DATASET CONTENT ::
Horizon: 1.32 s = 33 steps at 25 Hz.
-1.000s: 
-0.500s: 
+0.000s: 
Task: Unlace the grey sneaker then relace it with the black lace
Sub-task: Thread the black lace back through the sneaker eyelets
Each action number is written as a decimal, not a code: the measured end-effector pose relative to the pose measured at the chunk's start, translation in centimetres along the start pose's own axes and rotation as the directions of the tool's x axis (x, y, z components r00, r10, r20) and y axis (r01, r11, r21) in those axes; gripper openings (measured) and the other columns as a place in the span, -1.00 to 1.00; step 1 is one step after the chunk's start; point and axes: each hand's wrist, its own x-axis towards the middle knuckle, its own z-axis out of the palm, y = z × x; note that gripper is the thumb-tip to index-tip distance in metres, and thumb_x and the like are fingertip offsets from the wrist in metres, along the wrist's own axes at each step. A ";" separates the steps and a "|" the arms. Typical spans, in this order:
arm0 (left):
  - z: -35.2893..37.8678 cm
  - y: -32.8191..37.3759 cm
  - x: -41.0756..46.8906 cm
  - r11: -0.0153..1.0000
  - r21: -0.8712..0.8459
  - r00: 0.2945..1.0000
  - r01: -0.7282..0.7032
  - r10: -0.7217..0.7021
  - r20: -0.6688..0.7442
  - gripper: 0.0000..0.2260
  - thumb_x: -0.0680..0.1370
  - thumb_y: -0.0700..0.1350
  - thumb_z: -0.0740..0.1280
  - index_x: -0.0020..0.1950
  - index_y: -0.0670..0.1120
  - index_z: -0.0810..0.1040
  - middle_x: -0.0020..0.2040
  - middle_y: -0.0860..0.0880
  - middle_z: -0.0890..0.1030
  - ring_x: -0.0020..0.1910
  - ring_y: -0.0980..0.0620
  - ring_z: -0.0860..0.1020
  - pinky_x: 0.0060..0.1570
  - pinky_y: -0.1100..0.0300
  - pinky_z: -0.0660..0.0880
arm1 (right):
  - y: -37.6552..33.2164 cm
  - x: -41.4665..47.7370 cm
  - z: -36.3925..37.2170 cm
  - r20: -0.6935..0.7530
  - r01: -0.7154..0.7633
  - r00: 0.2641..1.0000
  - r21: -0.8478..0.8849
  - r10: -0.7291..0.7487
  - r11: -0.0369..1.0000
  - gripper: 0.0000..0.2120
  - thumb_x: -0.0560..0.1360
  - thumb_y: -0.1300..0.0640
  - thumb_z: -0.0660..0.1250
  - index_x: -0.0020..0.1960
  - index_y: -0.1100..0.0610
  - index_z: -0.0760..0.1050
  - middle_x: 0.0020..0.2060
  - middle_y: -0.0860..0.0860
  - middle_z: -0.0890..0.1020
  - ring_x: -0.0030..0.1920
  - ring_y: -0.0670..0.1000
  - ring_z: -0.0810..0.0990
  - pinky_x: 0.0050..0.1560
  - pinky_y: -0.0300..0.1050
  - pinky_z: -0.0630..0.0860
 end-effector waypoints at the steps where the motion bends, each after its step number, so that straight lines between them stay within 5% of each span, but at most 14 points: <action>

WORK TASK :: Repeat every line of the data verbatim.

ANSWER BOX ::
Horizon: 1.32 s = 33 steps at 25 Hz.
-1.000s: 
-0.500s: 
+0.000s: 
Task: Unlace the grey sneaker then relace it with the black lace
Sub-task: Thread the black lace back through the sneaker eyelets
Each action number is written as a decimal, not a code: the measured end-effector pose relative to the pose measured at the chunk's start, translation in centimetres along the start pose's own axes and rotation as the directions of the tool's x axis (x, y, z components r00, r10, r20) and y axis (r01, r11, r21) in those axes; gripper openings (measured) and the other columns as a place in the span, -1.00 to 1.00; step 1 is one step after the chunk's start; point and axes: each hand's wrist, its own x-axis towards the middle knuckle, its own z-axis out of the palm, y = z × x; note that gripper is the thumb-tip to index-tip distance in metres, and thumb_x and the like are fingertip offsets from the wrist in metres, along the wrist's own axes at each step. A ";" separates the steps and a "|" the arms. Typical spans, in this order:
arm0 (left):
  - z: -35.2893..37.8678 cm
  - y: -32.8191..37.3759 cm
  - x: -41.0756..46.8906 cm
  - r11: -0.0153..1.0000
  - r21: -0.8712..0.8459
  - r00: 0.2945..1.0000
  - r01: -0.7282..0.7032
  - r10: -0.7217..0.7021
  - r20: -0.6688..0.7442
  - gripper: 0.0000..0.2260
  - thumb_x: -0.0680..0.1370
  - thumb_y: -0.0700..0.1350
  - thumb_z: -0.0740..0.1280
  - index_x: -0.0020..0.1950
  - index_y: -0.0670..0.1120
  - index_z: -0.0810..0.1040
  - middle_x: -0.0020..0.2040
  - middle_y: -0.0860..0.0880
  - middle_z: -0.0890..0.1030
  - ring_x: -0.0020..0.1910
  - ring_y: -0.0980..0.0620
  - ring_z: -0.0860..0.1020
  - pinky_x: 0.0060..0.1570
  - pinky_y: -0.1100..0.0300
  - pinky_z: -0.0660..0.0880
arm1 (right):
  - y: -37.6552..33.2164 cm
  - x: -41.4665..47.7370 cm
  - z: -36.3925..37.2170 cm
  - r20: -0.6935..0.7530
  - r01: -0.7154..0.7633
  - r00: 0.2641..1.0000
  - r21: -0.8478..0.8849
  - r10: -0.7291..0.7487
  - r11: -0.0369..1.0000
  - gripper: 0.0000..0.2120
  - thumb_x: -0.0560..0.1360
  - thumb_y: -0.1300..0.0640
  - thumb_z: -0.0660..0.1250
  - index_x: -0.0020..0.1960
  - index_y: -0.1100..0.0610
  - index_z: -0.0760..0.1050
  - middle_x: 0.0020..0.2060
  - middle_y: -0.0860..0.0860
  - middle_z: -0.0890..0.1020
  - ring_x: -0.0030..0.1920
  - ring_y: -0.0670..0.1000
  - ring_z: -0.0810..0.0990
  - pinky_x: 0.0050..0.1560
  - pinky_y: -0.0300..0.1050
  - pinky_z: -0.0630..0.0860
 end-effector waypoints at the steps where the motion bends, each after its step number, so that straight lines between them stay within 5% of each span, but at most 14 points: <action>

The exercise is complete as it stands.